- **AIM OF THE TASK**:
For the listing below, show each line that includes the string "Provide".

- **RECORDS SHOWN**:
○ ○ ○ ○ ○

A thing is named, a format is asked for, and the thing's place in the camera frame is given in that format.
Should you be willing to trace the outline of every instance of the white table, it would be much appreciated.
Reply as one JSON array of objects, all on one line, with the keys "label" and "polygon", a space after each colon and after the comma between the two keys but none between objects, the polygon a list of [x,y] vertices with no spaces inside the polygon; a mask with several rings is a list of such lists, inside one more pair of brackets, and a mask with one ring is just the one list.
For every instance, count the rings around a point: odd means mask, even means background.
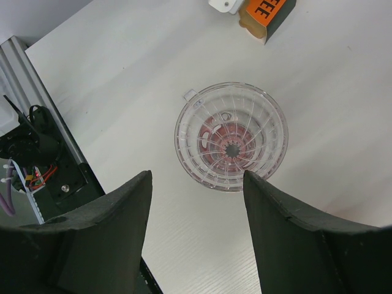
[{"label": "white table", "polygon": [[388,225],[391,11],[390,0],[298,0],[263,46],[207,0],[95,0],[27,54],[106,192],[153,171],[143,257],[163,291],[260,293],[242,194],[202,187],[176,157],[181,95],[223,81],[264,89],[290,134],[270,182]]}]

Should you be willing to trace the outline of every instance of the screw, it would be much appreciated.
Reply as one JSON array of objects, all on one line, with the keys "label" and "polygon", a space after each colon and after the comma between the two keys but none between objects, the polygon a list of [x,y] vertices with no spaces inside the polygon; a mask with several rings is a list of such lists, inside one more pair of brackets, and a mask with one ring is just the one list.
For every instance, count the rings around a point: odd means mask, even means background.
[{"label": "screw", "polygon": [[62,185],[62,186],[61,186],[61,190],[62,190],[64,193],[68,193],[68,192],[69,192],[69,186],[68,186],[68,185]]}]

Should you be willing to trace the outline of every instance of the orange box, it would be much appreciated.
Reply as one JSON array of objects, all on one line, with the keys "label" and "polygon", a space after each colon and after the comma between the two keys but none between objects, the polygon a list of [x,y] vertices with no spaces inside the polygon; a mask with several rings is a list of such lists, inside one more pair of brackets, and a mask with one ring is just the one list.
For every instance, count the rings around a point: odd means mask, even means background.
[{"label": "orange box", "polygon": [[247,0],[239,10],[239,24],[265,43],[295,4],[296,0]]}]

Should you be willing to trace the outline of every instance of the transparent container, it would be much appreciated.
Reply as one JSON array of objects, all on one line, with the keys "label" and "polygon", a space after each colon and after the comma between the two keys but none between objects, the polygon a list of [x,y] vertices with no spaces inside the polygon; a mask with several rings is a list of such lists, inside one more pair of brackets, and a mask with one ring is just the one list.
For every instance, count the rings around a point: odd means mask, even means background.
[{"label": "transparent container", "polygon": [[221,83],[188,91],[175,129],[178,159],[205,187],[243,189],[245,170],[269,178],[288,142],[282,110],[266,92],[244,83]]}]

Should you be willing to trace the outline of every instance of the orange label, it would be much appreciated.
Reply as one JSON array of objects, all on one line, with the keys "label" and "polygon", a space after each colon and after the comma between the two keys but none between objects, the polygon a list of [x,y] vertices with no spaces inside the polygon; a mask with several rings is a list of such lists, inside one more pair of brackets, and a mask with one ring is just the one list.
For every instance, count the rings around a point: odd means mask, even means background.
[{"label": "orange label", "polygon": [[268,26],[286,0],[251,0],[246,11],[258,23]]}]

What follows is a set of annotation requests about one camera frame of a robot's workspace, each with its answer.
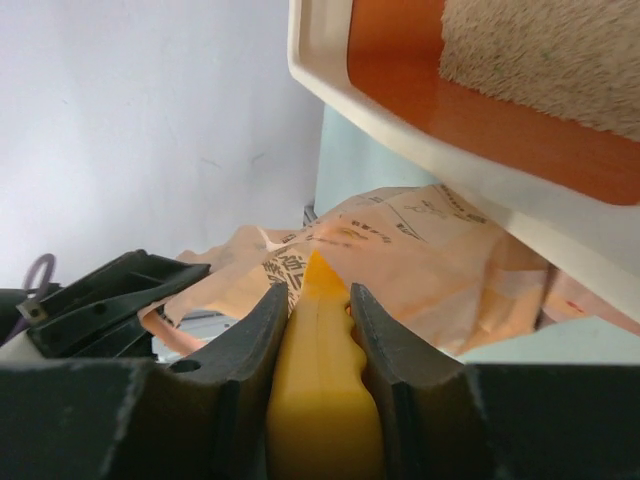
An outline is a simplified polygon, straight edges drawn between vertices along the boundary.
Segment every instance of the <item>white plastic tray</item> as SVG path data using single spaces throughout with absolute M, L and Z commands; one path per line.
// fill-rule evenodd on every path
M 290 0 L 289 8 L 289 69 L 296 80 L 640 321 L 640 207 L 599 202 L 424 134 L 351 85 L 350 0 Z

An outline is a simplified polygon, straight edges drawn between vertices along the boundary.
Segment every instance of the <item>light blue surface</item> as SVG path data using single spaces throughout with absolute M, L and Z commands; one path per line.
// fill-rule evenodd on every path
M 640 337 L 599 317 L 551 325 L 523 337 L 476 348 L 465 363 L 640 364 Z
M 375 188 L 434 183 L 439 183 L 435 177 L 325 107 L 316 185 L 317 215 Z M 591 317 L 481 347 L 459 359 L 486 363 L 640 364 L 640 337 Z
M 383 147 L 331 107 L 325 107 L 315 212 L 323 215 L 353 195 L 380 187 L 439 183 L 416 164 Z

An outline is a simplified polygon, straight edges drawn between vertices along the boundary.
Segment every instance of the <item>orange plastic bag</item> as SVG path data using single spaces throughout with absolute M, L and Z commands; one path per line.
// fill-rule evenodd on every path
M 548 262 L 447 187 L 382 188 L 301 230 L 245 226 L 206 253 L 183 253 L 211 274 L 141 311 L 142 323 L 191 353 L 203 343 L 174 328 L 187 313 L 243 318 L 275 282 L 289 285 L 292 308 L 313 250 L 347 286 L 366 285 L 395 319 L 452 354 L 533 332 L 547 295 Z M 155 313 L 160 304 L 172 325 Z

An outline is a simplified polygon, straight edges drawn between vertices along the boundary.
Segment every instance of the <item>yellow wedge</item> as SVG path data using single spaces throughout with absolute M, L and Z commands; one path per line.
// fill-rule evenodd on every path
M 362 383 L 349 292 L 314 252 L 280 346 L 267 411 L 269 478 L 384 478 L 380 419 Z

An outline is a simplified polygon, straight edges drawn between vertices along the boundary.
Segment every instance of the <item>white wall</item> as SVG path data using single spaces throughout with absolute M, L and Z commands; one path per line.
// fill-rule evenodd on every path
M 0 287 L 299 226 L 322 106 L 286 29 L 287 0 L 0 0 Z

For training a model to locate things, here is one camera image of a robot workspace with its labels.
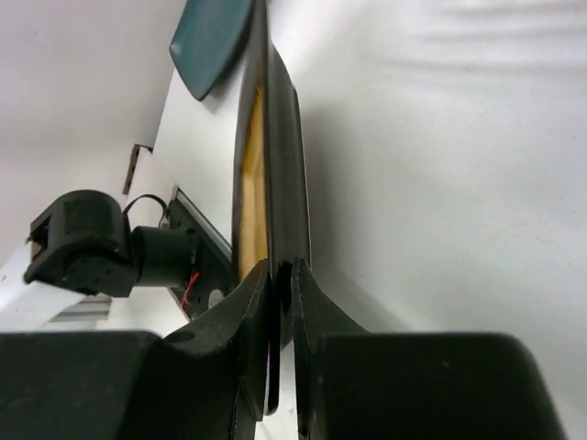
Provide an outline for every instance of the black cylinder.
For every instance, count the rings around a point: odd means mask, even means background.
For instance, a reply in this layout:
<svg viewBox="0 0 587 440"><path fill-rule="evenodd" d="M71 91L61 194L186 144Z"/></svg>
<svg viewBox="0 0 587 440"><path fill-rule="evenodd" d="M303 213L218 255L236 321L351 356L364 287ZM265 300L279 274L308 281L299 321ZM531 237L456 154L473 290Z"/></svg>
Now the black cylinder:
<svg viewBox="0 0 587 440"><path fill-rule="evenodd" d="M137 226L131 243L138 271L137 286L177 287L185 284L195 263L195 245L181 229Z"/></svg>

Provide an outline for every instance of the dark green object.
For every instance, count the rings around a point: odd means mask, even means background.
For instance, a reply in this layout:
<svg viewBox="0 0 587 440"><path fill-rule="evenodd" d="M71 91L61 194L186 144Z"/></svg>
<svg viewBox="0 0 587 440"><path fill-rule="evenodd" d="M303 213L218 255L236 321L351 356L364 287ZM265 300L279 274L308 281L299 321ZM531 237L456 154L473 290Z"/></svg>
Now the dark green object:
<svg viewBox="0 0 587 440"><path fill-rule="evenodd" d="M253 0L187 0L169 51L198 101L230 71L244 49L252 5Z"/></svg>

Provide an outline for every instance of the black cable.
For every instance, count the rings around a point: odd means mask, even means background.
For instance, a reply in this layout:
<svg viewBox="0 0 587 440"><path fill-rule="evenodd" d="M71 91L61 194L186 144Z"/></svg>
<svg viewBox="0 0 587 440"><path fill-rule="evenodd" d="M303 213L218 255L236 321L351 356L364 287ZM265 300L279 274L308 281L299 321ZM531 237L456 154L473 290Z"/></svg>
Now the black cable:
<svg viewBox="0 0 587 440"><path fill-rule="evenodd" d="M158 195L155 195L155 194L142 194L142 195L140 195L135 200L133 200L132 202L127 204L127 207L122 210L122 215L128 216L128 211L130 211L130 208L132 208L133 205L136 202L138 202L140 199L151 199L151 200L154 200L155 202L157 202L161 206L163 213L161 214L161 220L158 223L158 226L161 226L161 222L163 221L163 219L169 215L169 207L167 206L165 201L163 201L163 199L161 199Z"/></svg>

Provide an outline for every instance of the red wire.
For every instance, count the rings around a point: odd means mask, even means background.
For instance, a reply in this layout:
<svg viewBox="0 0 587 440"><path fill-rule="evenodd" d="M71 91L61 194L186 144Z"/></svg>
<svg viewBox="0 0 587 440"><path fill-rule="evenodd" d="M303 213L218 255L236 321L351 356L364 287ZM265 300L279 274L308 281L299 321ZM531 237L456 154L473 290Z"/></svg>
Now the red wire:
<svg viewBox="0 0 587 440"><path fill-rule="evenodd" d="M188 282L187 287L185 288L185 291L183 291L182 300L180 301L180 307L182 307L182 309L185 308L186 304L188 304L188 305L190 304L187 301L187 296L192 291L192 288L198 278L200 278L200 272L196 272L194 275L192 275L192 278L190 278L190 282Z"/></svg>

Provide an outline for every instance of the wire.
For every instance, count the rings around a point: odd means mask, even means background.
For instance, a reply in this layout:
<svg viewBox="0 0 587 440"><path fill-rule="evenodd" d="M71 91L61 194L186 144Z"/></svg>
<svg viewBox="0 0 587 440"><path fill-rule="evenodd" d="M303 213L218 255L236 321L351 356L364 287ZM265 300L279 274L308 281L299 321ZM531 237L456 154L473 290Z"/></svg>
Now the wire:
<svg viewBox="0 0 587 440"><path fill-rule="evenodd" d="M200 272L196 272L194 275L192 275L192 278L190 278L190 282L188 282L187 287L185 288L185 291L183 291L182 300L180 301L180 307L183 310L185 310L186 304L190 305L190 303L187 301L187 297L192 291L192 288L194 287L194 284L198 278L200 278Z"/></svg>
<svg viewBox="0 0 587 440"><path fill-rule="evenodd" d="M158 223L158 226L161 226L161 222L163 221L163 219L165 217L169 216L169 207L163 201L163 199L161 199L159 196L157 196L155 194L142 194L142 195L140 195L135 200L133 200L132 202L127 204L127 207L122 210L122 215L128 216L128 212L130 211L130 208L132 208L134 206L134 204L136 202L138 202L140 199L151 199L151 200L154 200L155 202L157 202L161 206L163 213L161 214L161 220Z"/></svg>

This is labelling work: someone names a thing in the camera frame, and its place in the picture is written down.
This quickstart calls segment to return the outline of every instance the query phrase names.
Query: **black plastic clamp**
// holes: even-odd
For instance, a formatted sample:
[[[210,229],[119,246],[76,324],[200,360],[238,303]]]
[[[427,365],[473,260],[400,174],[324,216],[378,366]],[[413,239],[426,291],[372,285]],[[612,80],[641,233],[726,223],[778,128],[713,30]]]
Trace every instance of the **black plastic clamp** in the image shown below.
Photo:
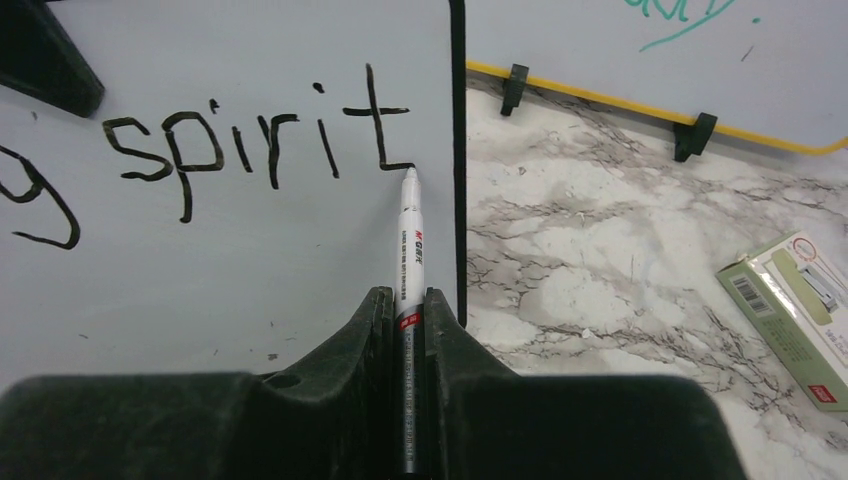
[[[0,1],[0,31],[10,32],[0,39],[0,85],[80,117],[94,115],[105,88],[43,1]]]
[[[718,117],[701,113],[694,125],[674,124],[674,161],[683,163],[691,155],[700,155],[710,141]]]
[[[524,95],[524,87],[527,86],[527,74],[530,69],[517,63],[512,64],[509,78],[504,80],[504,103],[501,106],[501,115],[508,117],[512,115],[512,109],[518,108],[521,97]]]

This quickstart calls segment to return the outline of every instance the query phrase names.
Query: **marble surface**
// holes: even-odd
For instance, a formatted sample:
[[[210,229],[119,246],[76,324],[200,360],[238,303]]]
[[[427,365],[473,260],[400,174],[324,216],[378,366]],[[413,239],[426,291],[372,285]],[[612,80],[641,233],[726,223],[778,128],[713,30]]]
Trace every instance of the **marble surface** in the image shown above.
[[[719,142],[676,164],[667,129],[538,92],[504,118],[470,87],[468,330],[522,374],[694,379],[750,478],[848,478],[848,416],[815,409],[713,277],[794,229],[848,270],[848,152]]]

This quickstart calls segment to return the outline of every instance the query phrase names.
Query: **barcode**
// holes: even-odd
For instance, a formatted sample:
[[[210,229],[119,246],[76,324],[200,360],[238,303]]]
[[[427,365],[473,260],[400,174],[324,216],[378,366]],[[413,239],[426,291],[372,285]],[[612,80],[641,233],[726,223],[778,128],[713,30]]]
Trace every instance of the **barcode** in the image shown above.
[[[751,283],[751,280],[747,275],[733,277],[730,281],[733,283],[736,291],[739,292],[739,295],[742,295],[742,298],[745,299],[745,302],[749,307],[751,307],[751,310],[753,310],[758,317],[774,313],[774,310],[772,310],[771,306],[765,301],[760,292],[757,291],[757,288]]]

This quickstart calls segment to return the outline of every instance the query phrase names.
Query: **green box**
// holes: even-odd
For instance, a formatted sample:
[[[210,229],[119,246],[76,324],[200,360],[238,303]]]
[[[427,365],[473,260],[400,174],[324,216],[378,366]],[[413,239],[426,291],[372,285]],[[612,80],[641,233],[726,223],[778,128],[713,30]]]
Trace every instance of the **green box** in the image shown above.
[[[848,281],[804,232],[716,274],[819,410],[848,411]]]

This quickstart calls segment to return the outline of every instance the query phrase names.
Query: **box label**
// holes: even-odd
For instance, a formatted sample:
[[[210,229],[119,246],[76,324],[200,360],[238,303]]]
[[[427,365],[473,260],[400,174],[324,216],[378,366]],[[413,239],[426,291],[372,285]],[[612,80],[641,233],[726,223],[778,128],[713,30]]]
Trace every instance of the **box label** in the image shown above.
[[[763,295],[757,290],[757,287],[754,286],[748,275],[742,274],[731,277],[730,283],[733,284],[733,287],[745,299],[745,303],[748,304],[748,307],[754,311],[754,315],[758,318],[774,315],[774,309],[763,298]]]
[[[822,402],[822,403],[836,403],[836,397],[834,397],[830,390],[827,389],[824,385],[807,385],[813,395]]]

○ ○ ○ ○ ○

- **EXERCISE OUTPUT**:
Provide an outline for every instance of the black cylinder.
Provide an outline for every instance of the dark green object.
Provide an outline for every instance of the black cable.
Provide an outline for every instance of the red wire.
Provide an outline for every instance of the wire.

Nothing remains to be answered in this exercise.